Which lines run from the one containing "2: (418, 136)" through the end of the data? Write them out exactly, with the pictures left out.

(Collection entries)

+ + +

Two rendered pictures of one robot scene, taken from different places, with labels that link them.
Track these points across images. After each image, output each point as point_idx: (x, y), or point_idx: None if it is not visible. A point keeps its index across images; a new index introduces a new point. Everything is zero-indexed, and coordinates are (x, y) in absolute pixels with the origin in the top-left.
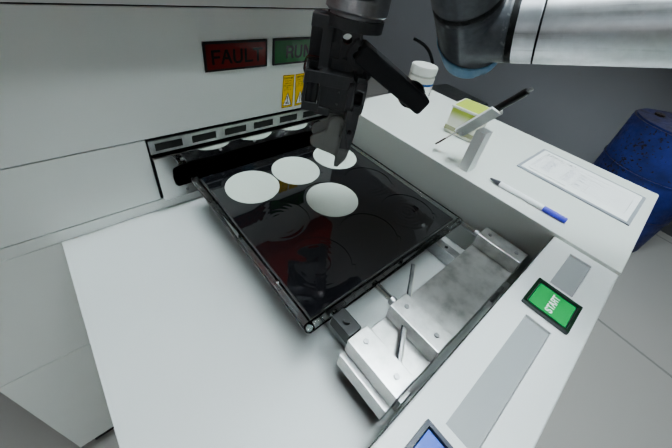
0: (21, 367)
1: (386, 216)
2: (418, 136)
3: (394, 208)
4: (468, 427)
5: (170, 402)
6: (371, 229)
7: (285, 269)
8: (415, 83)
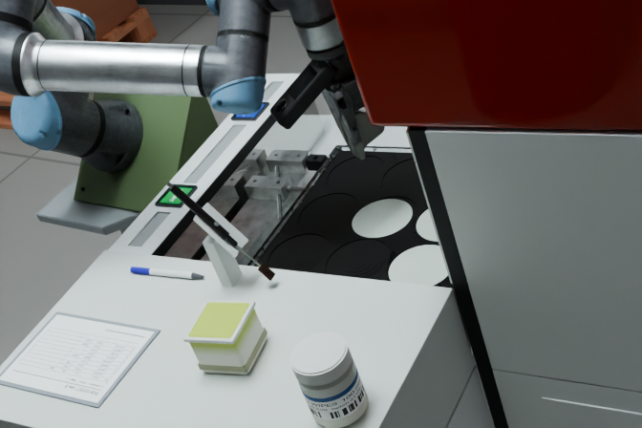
0: None
1: (318, 236)
2: (303, 296)
3: (313, 249)
4: (236, 131)
5: None
6: (327, 217)
7: (375, 156)
8: (282, 98)

+ + +

[SOLUTION TO THIS TASK]
2: (418, 136)
3: (394, 208)
4: (468, 427)
5: (170, 402)
6: (371, 229)
7: (285, 269)
8: (415, 83)
0: None
1: (318, 236)
2: (303, 296)
3: (313, 249)
4: (236, 131)
5: None
6: (327, 217)
7: (375, 156)
8: (282, 98)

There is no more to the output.